WebUndies - It's not just underwear! Fun and Sexy Boxers

Friday, December 21, 2007

Boxer Short novelty fashion gifts for Christmas and Valentine's Day

link for article:
Holiday Boxer Shorts - Christmas, Halloween, Valentines, St. Patricks day, Fathers day, Golf, Paintball, Fantasy Football, Fantasy Baseball
I was kicking boxes left and right when suddenly, a swift side kick launched a white wad from the opening of my sweat pants across the fitness room. I stopped, paralyzed by confusion. When I caught my breath, I zigzagged through a obstacle course of fan kicks to retrieve the object I had just catapulted.

Underwear. It was a pair of underwear that had presumably wedged its way into my pant leg during the wash, and hid out in there, clinging to the side, while I got dressed and did the workout warm-up.

The best part: These sneaky little guys were not mine, but rather the undergarments of one of my roommates, a guy.

Now, a normal pair of boxers, with their bulk, would have struggled to pull off such a magic act. But these were boxer briefs.

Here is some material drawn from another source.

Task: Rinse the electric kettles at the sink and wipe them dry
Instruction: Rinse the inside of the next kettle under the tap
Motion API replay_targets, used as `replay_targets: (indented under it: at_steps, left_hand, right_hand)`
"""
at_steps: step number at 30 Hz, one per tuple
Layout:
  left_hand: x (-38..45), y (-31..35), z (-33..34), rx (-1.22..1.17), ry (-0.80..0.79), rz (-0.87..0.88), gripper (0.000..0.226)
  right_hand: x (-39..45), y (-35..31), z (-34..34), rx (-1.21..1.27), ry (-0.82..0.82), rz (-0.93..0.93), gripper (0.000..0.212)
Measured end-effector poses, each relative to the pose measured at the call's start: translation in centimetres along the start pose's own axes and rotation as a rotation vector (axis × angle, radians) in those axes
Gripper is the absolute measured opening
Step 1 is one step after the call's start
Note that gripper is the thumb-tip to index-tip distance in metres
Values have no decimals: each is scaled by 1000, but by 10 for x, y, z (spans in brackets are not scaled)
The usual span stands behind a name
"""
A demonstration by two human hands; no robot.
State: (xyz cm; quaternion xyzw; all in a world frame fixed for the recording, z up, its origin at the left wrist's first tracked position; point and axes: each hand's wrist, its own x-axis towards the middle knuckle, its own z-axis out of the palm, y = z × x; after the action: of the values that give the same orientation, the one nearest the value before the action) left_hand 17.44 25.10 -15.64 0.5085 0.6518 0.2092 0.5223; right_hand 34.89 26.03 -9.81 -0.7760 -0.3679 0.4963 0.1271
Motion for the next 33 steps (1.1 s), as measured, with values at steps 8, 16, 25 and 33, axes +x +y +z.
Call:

Or half boxer briefs, with all of their wear holes.

No lie -- I haven't done kickboxing since.
BOXER SHORTS, BOXER SHORTS, and BOXER SHORTS... FUN, FUNNY, and NOVELTY BOXERS
Had the underwear missile been a less horrifying pair, maybe I would have earned my way up to front-and-center group-fitness status. Maybe I would be an instructor.

I used to tease the men in my life about their ratty boxer shorts, which had enough holes in the crotch to look like a salad colander. Elastic stretched out or tearing off. It seemed off-balance, with how much money I spent at Victoria's Secret. I feared I attracted men with unspeakably weird habits.

Then I met Eric Schwers, and I learned that this is a common problem with cheap men's underwear. Phew. The big-scale underwear companies seem to be making boxers and briefs of lower and lower quality, he says, which explains the growing popularity of men's fashion underwear.

Schwers, of Boulder, owns the men's fashion underwear and swimwear line Baskit. With the relocation of Baskit from Canada to Boulder, this city may soon become the underwear capital of the nation, Schwer's publicity folks say.

Before underwear, Schwer worked for seven years in homeland security on government classified assignments in the international drug trade, human slave trafficking and airline security. He has lived in five countries, worked with the British government and is a specialist in criminal behavior.

But he got sick of that, so he now designs underwear.

Schwer upgraded the Baskit line, now featuring 180-gram organic cotton, a two-ply waistband and a "better formed pouch." I don't want to talk about the "pouch" thing anymore, but apparently guys like it. Most importantly, the higher quality cotton (most men's underwear is made with 100-gram cotton) means it won't dissolve in the wash. So if a pair happens to sneak into your pant leg and make an surprise public appearance, you might not also want to dissolve.

Not to mention, you can get cute pinup girl pictures printed on the underwear. And pinup girls would be a great conversation starter.